Computing P(w/t) and storing in V x T matrix

In [10]:
t = len(T)
v = len(V)

In [11]:
# compute word given tag: Emission Probability
tag_dict = {}
def word_given_tag(word, tag, train_bag = train_tagged_words):
    global tag_dict
    if tag in tag_dict:
        tag_list = tag_dict[tag]
    else:
        tag_list = [pair for pair in train_bag if pair[1]==tag]
        tag_dict[tag] = tag_list
    count_tag = len(tag_list)
    w_given_tag_list = [pair[0] for pair in tag_list if pair[0]==word]
    count_w_given_tag = len(w_given_tag_list)
    
    return (count_w_given_tag, count_tag)

In [12]:
%%time
# creating v x t emission matrix of tags
# each column is t, each row is w
# thus M(i, j) represents P(wj given ti)

words_tags_matrix = np.zeros((len(V), len(T)), dtype='float32')
for i, w in enumerate(list(V)):
    for j, t in enumerate(list(T)): 
        w_g_t = word_given_tag(w, t)
        words_tags_matrix[i, j] = w_g_t[0]/w_g_t[1]

Wall time: 3min 17s


In [13]:
# convert the matrix to a df for better readability
words_tags_df = pd.DataFrame(words_tags_matrix, columns=list(T), index=list(V))
words_tags_df.head()

Unnamed: 0,X,VERB,PRT,PRON,NUM,NOUN,DET,CONJ,ADV,ADP,ADJ,.
Aslacton,0.0,0.0,0.0,0.0,0.0,7.3e-05,0.0,0.0,0.0,0.0,0.0,0.0
Form,0.0,0.0,0.0,0.0,0.0,3.6e-05,0.0,0.0,0.0,0.0,0.0,0.0
print,0.0,0.000542,0.0,0.0,0.0,3.6e-05,0.0,0.0,0.0,0.0,0.0,0.0
advise,0.0,7.7e-05,0.0,0.0,0.0,0.0,0.0,0.0,0.0,0.0,0.0,0.0
assumption,0.0,0.0,0.0,0.0,0.0,0.000109,0.0,0.0,0.0,0.0,0.0,0.0


### Transition Probabilities

Computing P(t/t) and storing in T x T matrix

In [14]:
# compute tag given tag: tag2(t2) given tag1 (t1), i.e.

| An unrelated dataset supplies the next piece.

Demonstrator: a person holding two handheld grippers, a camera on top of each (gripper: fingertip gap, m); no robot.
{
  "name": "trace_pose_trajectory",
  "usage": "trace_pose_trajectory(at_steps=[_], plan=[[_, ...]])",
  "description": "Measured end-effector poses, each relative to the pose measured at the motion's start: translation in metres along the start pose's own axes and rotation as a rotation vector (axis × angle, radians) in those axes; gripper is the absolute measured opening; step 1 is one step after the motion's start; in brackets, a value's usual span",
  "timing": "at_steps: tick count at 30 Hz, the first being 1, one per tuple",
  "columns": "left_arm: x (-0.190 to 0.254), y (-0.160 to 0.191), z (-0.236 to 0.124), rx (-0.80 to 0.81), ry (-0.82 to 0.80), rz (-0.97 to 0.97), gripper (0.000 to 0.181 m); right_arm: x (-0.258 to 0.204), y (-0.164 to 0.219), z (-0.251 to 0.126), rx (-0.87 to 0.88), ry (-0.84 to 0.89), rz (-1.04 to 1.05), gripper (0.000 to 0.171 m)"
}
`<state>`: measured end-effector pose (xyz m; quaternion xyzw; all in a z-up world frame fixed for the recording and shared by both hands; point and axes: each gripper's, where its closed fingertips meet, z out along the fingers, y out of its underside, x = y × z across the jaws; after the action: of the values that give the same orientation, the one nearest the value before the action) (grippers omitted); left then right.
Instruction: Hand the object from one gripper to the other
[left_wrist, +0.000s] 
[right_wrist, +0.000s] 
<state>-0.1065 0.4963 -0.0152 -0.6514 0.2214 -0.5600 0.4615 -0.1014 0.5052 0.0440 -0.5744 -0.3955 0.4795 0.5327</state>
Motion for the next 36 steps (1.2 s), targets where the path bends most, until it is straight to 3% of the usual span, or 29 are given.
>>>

Transition Probability
def t2_given_t1(t2, t1, train_bag = train_tagged_words):    
    global tags_counter
    count_t1 = tags_counter[t1]
    count_t2_t1 = 0
    for index in range(len(tags)-1):
        if tags[index]==t1 and tags[index+1] == t2:
            count_t2_t1 += 1
    return (count_t2_t1, count_t1)

In [15]:
%%time
# creating t x t transition matrix of tags
# each column is t2, each row is t1
# thus M(i, j) represents P(tj given ti)

tags_matrix = np.zeros((len(T), len(T)), dtype='float32')
for i, t1 in enumerate(list(T)):
    for j, t2 in enumerate(list(T)): 
        t2_g_t1 = t2_given_t1(t2, t1)
        tags_matrix[i, j] = t2_g_t1[0]/t2_g_t1[1]

Wall time: 1.61 s


In [16]:
# convert the matrix to a df for better readability
tags_df = pd.DataFrame(tags_matrix, columns = list(T), index=list(T))
tags_df.head()

Unnamed: 0,X,VERB,PRT,PRON,NUM,NOUN,DET,CONJ,ADV,ADP,ADJ,.
X,0.074433,0.204571,0.184891,0.055705,0.002857,0.062371,0.055229,0.010316,0.025393,0.144898,0.016505,0.162831
VERB,0.218438,0.168744,0.031427,0.035916,0.022448,0.111386,0.133292,0.005186,0.08205,0.091184,0.06564,0.034291
PRT,0.013123,0.405184,0.001969,0.017717,0.056102,0.245735,0.10105,0.002297,0.010171,0.019357,0.083661,0.043635
PRON,0.09272,0.484291,0.012261,0.007663,0.00728,0.211494,0.009195,0.004981,0.0341,0.023372,0.072031,0.040613
NUM,0.211824,0.016934,0.026144,0.001485,0.184195,0.352347,0.003862,0.013072,0.002674,0.035056,0.033571,0.118835


### Veterbi heuristics

In [17]:
# Viterbi Heuristic
def Viterbi(words, train_bag = train_tagged_words):
    state = []
    
    for key, word in enumerate(words):
        #initialise list of probability column for a given observation
        p = [] 
        for tag in T:
            if key == 0:
                transition_p = tags_df.loc['.', tag]
            else:
                transition_p = tags_df.loc[state[-1], tag]
                
            # compute emission and state probabilities
            #w_g_t = word_given_tag(words[key], tag)
            #emission_p = w_g_t[0]/w_g_t[1]
            emission_p = 0
            if word in words_tags_df.index:
                emission_p = words_tags_df.loc[word,tag]
            state_probability = emission_p * transition_p    
            p.append(state_probability)
            
        pmax = max(p)
        # getting state for which probability is maximum
        state_max = T[p.index(pmax)] 
        state.append(state_max)
    return list(zip(words, state))

In [18]:
# list of untagged words from validation set
val_tagged_words = [tup[0] for sent in val_set for tup in sent]

In [19]:
%%time
# tagging the validation sentences
val_tagged_seq = Viterbi(val_tagged_words)

Wall time: 1.3 s


In [20]:
# accuracy
val_run_base = [tup for sent in val_set for tup in sent]
check = [i for i, j in zip(val_tagged_seq, val_run_base) if i == j]
accuracy = len(check)/len(val_tagged_seq)
print('Accuracy on validation set: '+str(accuracy))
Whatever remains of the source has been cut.